_Work order_
Only one stretch of the data below is needed. Output the lines from the one with "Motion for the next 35" up to and including the one with "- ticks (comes", exactly as they stand.

───── Data under study ─────

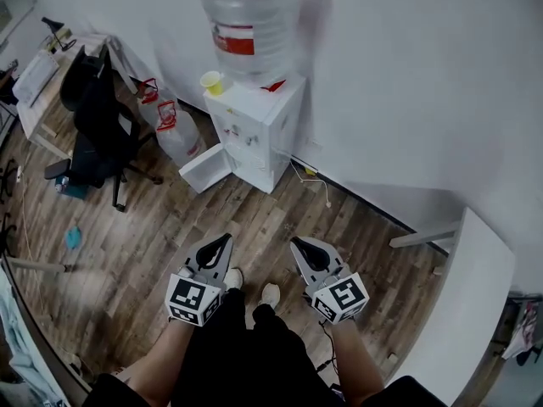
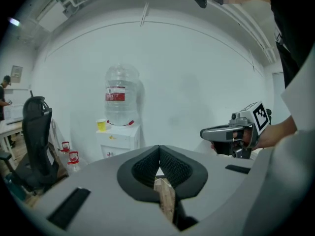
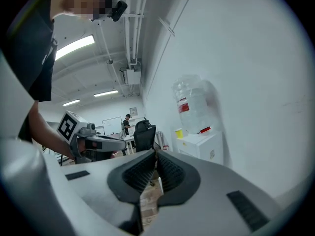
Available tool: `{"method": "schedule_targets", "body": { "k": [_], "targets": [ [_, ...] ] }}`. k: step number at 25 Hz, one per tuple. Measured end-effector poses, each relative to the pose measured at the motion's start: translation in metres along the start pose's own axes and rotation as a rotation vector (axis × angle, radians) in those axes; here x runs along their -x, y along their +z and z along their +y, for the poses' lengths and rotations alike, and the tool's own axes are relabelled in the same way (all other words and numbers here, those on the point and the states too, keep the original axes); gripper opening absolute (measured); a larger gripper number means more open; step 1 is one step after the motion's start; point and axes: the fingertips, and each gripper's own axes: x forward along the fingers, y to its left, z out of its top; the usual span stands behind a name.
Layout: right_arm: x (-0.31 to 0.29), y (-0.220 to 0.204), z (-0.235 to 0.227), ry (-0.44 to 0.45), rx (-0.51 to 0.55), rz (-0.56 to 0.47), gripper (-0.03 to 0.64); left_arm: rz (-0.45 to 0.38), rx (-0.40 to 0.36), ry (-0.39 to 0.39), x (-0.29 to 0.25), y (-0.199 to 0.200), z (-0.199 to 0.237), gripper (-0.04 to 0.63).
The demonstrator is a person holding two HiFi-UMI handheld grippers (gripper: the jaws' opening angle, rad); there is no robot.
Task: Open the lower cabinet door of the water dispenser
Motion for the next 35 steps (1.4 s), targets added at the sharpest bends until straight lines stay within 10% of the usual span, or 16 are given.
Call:
{"method": "schedule_targets", "body": {
  "k": [14,35],
  "targets": [
    [0.034,0.008,0.065,-0.06,0.026,-0.05,0.031,-0.058,-0.04,-0.027,0.079,0.002,-0.013,0.014],
    [0.129,-0.027,0.287,-0.281,0.005,-0.106,0.023,-0.13,-0.006,-0.062,0.332,-0.087,-0.002,0.014]
  ]
}}
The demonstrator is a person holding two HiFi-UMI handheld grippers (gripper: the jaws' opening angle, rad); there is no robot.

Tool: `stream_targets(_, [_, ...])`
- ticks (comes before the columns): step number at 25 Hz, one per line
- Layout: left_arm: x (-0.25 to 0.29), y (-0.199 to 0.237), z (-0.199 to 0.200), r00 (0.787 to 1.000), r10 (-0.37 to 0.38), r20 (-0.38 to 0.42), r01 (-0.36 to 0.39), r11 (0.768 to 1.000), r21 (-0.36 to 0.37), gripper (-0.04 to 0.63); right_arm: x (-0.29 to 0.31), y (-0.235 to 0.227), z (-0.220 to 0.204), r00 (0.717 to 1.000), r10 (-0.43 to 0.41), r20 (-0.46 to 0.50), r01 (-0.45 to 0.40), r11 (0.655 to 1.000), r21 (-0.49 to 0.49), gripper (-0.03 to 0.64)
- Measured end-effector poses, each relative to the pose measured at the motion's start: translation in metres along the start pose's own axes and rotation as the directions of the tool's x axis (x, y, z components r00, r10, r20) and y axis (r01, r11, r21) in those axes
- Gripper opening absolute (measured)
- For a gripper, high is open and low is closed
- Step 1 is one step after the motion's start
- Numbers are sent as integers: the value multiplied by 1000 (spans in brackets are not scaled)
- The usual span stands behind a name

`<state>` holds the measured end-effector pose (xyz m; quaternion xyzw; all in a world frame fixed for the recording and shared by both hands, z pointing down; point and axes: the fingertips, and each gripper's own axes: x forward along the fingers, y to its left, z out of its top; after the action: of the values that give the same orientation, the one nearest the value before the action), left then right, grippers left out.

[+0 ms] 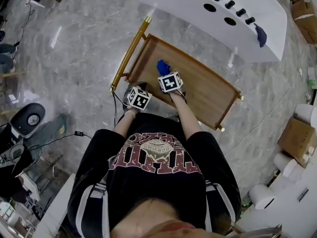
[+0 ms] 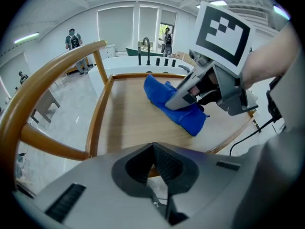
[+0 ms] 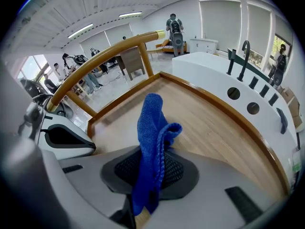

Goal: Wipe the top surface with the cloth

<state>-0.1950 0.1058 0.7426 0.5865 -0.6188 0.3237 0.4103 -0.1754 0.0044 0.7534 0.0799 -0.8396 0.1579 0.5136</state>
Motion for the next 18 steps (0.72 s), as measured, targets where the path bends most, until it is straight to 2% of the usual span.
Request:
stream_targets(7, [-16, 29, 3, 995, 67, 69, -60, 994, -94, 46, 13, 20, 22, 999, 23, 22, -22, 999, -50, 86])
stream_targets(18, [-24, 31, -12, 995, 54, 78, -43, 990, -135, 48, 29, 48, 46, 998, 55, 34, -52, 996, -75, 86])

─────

_Finished exercise_
Motion for the next 35 steps (1.4 s), targets added at the sharpest bends until straight lines stay within 10% of the usual span, or 16 are given.
Call:
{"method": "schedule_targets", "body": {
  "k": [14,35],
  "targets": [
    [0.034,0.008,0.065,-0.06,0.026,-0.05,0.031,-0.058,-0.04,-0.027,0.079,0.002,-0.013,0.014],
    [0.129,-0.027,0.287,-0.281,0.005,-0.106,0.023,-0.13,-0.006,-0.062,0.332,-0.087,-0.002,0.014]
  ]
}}
The demonstrator is a person holding two HiFi-UMI handheld grippers (gripper: the jaws' opening angle, rad); there is no robot.

Tool: `stream_targets(_, [_, ...])`
- ticks (comes before the columns): step number at 25 Hz, one per line

The exercise is complete as it stands.